Overton v. Health Communications, Inc.

District court grants plaintiff’s request to allow jury to render alternative verdicts – one for statutory damages and one for actual damages – in copyright infringement action, noting that at least three other courts in other circuits have followed this approach.

Plaintiff Patrick Overton submitted jury instructions that requested that the jury render alternative verdicts – one for statutory damages and one for actual damages – for alleged copyright infringement. After considering the parties’ arguments on the issue, the court noted that “there appears to be no definitive answer as to the plaintiff’s right to proceed in the this manner,” but nonetheless granted the plaintiff’s request.

Section 504(c)(1) of the Copyright Act allows a plaintiff to elect statutory damages “at any time before final judgment is rendered.” In addition, in Feltner v. Columbia Pictures Television, Inc., the U.S. Supreme Court also held that the Seventh Amendment provides the right to jury trial on all issues pertinent to an award of statutory damages.

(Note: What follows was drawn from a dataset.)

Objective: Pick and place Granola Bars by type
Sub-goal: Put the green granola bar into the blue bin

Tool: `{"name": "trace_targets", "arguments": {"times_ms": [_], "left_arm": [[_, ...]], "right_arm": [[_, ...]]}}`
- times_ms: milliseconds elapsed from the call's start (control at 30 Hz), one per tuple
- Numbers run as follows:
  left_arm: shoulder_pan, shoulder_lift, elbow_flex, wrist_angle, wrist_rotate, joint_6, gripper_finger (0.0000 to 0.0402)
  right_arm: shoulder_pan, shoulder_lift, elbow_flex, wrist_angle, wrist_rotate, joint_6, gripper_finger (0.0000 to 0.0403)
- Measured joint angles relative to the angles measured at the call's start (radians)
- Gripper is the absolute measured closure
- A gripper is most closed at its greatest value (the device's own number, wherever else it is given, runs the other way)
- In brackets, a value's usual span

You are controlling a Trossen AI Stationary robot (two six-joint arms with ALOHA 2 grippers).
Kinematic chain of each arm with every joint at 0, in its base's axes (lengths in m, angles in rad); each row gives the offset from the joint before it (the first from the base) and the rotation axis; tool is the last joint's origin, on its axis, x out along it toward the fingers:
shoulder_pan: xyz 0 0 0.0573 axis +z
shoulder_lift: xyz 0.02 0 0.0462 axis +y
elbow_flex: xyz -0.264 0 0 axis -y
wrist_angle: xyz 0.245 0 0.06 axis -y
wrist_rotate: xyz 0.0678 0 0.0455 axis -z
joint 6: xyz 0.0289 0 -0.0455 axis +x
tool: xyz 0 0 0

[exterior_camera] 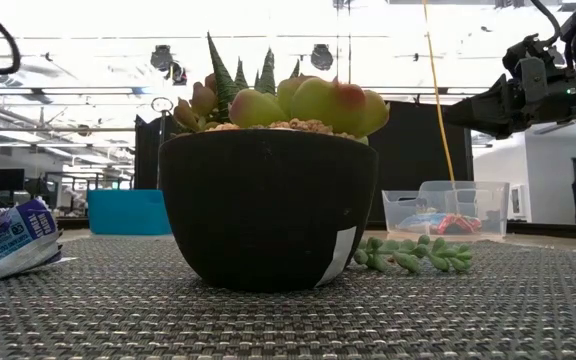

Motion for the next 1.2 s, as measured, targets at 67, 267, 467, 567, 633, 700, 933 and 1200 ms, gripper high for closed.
{"name": "trace_targets", "arguments": {"times_ms": [67, 267, 467, 567, 633, 700, 933, 1200], "left_arm": [[-0.012, 0.0, -0.016, 0.005, 0.0, -0.022, 0.0247], [-0.027, -0.002, -0.046, 0.041, -0.004, -0.015, 0.0247], [-0.029, -0.002, -0.047, 0.048, -0.041, 0.038, 0.0252], [-0.027, -0.002, -0.048, 0.051, -0.06, 0.075, 0.0274], [-0.027, -0.001, -0.048, 0.052, -0.073, 0.094, 0.0299], [-0.027, -0.001, -0.048, 0.051, -0.092, 0.109, 0.0327], [-0.027, -0.001, -0.049, 0.05, -0.19, 0.168, 0.0376], [-0.027, -0.001, -0.039, 0.048, -0.289, 0.207, 0.0379]], "right_arm": [[0.0, 0.0, 0.0, 0.0, 0.0, 0.0, 0.0234], [0.0, 0.0, 0.0, 0.0, 0.0, 0.0, 0.0234], [0.0, 0.0, 0.0, 0.0, 0.0, 0.0, 0.0234], [0.0, 0.0, 0.0, 0.0, 0.0, 0.0, 0.0234], [0.0, 0.0, 0.0, 0.0, 0.0, 0.0, 0.0234], [0.0, 0.0, 0.0, 0.0, 0.0, 0.0, 0.0234], [0.0, 0.0, 0.0, 0.0, 0.0, 0.0, 0.0234], [0.0, 0.0, 0.0, 0.0, 0.0, 0.0, 0.0234]]}}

The court seemed troubled by allowing a jury to render alternative damage awards from which a plaintiff may then choose. A plaintiff must normally choose its theory of recovery before submission to the jury, and “there is certainly a risk of jury confusion as to how to separate these two damages calculations, and at least a hint of potential prejudice to the defendants, who may be required to argue two or more potentially inconsistent theories of defense to plaintiff’s damage claims at the same time.”

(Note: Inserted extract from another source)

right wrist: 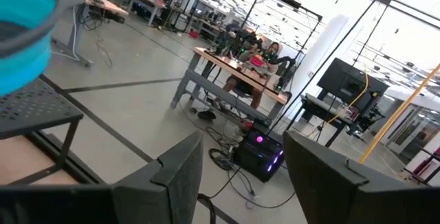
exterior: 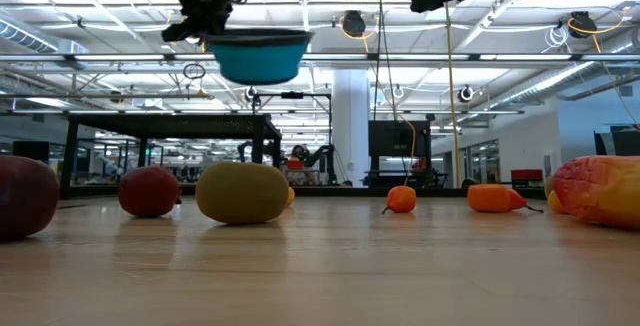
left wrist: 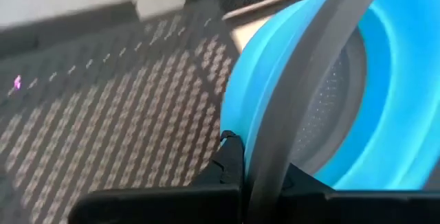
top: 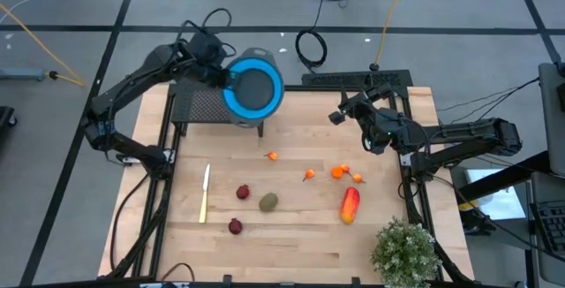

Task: Pick & Place Fruit
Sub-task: Put the blue strainer bowl on the shelf

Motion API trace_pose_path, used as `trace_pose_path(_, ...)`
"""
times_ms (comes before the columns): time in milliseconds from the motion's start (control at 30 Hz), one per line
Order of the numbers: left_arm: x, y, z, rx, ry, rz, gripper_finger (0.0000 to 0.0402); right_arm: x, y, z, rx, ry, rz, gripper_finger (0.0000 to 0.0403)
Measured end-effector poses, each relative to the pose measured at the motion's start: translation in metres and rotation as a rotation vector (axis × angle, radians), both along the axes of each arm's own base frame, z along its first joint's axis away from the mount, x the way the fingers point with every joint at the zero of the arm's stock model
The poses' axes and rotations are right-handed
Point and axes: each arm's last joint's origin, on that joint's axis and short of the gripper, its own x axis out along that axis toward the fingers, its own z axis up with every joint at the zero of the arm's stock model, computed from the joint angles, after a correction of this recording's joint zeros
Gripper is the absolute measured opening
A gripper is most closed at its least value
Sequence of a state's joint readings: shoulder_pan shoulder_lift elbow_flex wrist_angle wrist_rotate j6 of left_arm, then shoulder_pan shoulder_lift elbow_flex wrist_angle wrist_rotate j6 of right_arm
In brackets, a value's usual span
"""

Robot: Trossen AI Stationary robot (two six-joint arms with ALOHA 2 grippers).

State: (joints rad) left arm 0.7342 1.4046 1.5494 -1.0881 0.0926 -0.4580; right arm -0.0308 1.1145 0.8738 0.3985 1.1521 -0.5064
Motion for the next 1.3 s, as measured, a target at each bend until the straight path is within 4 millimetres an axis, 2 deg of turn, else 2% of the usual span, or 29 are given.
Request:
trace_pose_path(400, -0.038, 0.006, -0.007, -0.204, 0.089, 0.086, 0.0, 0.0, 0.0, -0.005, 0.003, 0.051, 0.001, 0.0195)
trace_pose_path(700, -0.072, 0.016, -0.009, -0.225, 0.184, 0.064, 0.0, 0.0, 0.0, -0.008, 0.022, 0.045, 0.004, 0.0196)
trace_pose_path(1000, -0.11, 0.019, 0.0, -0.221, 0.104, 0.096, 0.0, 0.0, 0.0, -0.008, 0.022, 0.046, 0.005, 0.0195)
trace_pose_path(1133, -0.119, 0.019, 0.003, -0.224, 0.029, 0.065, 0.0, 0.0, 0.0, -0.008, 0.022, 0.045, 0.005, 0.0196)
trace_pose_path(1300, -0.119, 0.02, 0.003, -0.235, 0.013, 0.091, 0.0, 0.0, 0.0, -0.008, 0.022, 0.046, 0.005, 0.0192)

The court noted, however, that requiring a plaintiff to elect before trial among the two forms of damages would frustrate the statute, because case law has held that when a plaintiff elects statutory damages he waives the right to later elect actual damages. The court held that “as a practical matter, the best way to satisfy the dictates of the copyright statute and Feltner is to require the jury to enter alternative verdicts.” The court noted that at least three other courts have followed this approach. (See Bridgeport Music, Inc. v. UMG Recordings, Inc., 585 F.3d 267, 273 (6th Cir. 2009); Kiva Kitchen & Bath Inc. v. Capital Distrib. Inc., 319 Fed. Appx. 316, 320 (5th Cir. 2009); Cotter v. Christus Gardens, Inc., No. 99-5996, 2000 WL 1871698, at *2 (6th Cir. Dec. 12, 2000)). The court attached the amended jury instructions “in an attempt to set out, as clearly as possible, the jury’s role in deciding alternative damages.”